I mentioned earlier that I did not think that freedom from racism, for example, was a human right.

By this, I meant that I did not believe it to be anyone’s guaranteed right, that is by mere dint of being human, that they not be looked upon with contempt, or not be looked down upon based on the color of their skin or the ethnic genealogy.

What I did not mean, however, was that racism or predatorists’ ethnocentrism were good or morally defensible. In fact, my beliefs are quite the opposite.

But the way to deal with these diseases is not simply through legal prescriptions and sanctions. And we might remind ourselves that law is the primary and premier most favorite mechanism through which human rights advocates routinely operate.

Rather, racism, and such ills, belongs to the province of what MacIntyre and others, including myself, would refer to as the virtues, and what Muslims such as Al Qarafi would have known as Akhlaq.

It is ultimately, in other words, our hidden pre-rational even pre-conscious selves that must be addressed and properly animated, if these defects are to be effectively addressed.

And this, I am afraid, is something the non reflexive rationalism of the human rights discourses simply cannot do, which brings me back oddly to Quran 2: 275.

The virtues (akhlaq) are not simply important as a theoretical alternative to human rights. Their absence is actually the reason that we get so many human rights violations in the first place, while all the lofty declarations, Muslim and non-Muslim alike, remain in all too many instances are like ink on paper.

In his book: “Saviors and Survivors: Darfur Politics and the War on Terror”, Mahmoud Mamdani points to the often feigned or contrived ambiguity between such constructs as official census categories and racism; intervention and invasion; the tragedies in Iraq and Afghanistan on the one hand, and what is going on in Darfur on the other.

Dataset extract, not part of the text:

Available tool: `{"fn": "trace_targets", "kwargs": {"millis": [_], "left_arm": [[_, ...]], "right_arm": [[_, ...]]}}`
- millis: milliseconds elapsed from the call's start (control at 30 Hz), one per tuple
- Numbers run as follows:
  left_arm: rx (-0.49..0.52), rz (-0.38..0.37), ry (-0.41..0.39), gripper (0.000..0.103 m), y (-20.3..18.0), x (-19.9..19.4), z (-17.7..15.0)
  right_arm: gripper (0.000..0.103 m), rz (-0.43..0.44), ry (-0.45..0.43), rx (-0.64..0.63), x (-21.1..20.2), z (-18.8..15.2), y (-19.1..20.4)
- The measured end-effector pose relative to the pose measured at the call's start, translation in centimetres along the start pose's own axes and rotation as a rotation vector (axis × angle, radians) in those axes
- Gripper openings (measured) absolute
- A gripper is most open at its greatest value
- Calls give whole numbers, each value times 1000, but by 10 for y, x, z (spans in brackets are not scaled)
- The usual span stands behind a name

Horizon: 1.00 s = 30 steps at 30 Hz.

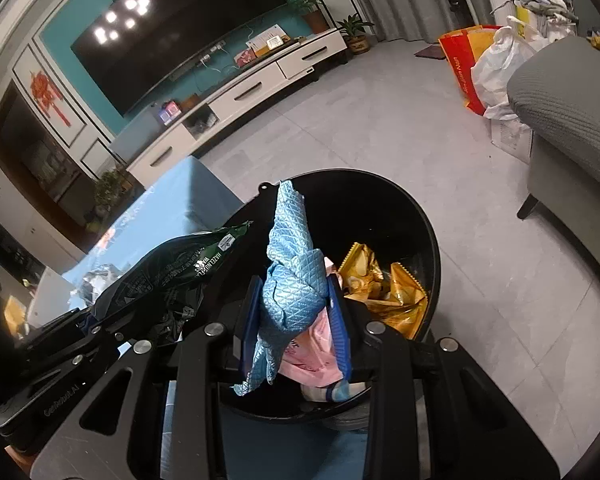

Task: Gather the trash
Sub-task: 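Lift the green wrapper and blue cloth and carry them over the black bin, then open both grippers to drop the wrapper and cloth into the bin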

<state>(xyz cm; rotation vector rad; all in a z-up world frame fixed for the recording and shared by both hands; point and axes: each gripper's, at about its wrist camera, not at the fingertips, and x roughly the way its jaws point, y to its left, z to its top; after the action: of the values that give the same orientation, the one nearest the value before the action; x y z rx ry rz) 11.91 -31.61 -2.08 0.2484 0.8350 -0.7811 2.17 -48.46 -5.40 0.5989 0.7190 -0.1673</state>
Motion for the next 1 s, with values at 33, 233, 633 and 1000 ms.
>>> {"fn": "trace_targets", "kwargs": {"millis": [33,233,633,1000], "left_arm": [[1,0,5,22,-1,2,0],[2,-1,21,22,-1,10,1],[5,-1,46,22,-1,25,3],[11,0,62,22,-5,33,4]], "right_arm": [[32,-5,1,-4,1,0,1],[32,-22,11,-11,7,0,-1],[33,-60,24,-39,16,0,0],[33,-61,37,-34,20,1,0]]}}
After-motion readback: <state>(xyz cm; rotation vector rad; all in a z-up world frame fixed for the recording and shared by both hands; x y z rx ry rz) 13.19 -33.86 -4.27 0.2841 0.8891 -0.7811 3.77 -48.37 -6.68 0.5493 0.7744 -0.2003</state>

The latter being commonly accepted as a human rights concern, the former commonly not.

In the end, no amount of the kind of rationalistic jousting promoted by human rights discourses, Western or Islamic, will resolve these ambiguities, rather like the pre-islamic Arabians, each side will continue to point to ontological differences that allegedly sustain its case.

This is to me the ultimate import of Quran 2: 275. For this verse makes it clear that in the end it may be only the virtues and the akhlaq of piety, and it had two enormous commitments to obedience to the commandments of God.

Not any anti logically obvious distinctions that will enable us to see, at least in many cases ,the difference between apparent and actual good and evil.